What needs to be done ▸ Pull out every line below that contains the word "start".

◇ ◇ ◇ ◇

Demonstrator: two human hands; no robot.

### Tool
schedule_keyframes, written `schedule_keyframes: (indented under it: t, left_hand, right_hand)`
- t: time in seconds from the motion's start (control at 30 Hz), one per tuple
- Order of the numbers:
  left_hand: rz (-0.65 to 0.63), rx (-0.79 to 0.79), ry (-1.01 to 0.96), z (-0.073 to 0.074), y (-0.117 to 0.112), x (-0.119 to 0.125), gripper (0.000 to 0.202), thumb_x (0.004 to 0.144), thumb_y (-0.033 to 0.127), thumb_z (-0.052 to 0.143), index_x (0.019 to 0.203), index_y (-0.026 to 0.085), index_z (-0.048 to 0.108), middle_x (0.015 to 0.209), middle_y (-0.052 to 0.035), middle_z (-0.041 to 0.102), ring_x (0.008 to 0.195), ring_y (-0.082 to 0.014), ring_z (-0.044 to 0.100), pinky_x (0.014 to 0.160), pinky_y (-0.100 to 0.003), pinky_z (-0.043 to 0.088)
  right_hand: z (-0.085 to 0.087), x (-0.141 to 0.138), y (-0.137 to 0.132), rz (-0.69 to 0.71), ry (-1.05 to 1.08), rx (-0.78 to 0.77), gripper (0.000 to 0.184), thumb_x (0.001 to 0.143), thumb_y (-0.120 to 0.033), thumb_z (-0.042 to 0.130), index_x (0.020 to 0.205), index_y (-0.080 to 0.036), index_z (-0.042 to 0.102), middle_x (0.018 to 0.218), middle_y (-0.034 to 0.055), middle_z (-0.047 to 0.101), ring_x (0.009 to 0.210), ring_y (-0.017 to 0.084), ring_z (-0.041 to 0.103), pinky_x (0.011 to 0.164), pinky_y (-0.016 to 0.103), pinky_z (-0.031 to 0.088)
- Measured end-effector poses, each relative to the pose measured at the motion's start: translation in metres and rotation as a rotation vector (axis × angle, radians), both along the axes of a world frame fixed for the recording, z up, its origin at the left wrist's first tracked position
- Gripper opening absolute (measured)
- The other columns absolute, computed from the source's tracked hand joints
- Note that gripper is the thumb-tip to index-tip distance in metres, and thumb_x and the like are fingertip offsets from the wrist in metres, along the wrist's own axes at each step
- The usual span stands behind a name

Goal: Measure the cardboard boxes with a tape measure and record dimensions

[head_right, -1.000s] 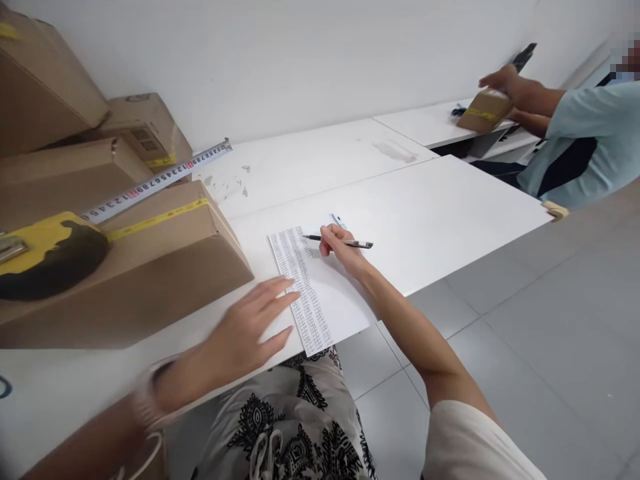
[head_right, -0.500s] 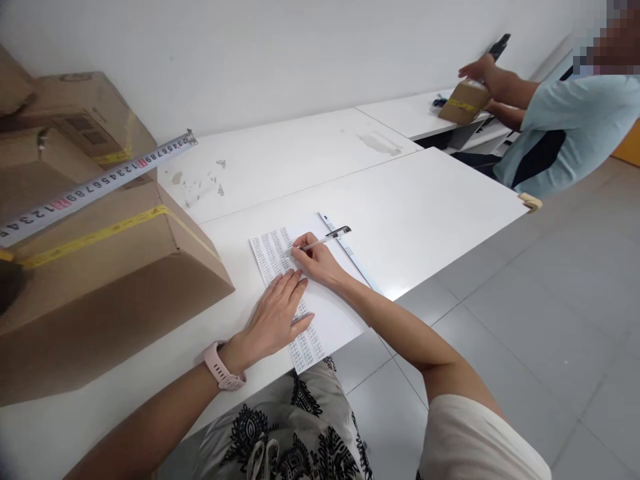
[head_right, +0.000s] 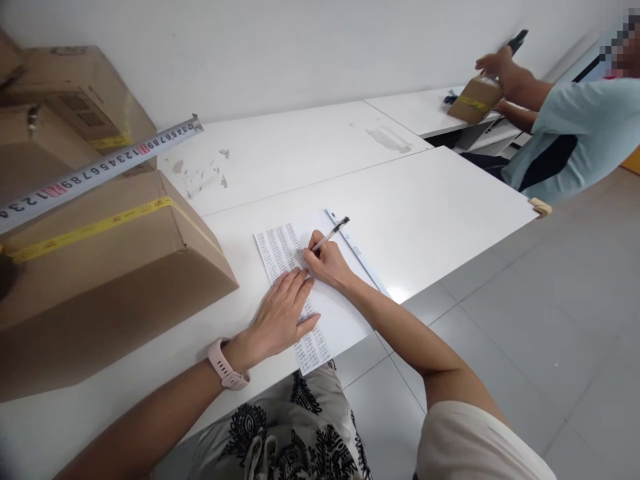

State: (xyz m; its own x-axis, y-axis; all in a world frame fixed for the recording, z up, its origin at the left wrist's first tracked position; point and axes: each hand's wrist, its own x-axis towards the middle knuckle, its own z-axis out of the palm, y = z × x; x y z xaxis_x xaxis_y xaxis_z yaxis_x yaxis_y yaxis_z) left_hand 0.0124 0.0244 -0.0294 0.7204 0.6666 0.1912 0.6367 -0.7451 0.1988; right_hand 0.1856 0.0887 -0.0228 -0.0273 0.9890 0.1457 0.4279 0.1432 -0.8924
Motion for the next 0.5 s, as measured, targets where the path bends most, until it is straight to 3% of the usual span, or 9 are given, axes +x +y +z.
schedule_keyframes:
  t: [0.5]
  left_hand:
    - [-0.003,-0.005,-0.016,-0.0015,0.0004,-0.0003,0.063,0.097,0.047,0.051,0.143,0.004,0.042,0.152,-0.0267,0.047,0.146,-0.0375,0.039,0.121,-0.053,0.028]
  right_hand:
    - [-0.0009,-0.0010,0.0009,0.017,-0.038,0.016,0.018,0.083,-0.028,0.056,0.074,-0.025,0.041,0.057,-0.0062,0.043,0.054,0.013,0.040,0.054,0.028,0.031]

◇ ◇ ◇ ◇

Problem solution ▸
- t: time in seconds from the motion's start (control at 30 Hz), one per tuple
- Measured end-effector poses, each relative to the pose measured at the motion's start: translation in metres and rotation as a rotation vector (axis × angle, radians), both along the axes of a world frame fixed for the recording, z up, its origin at the left wrist's first tracked position

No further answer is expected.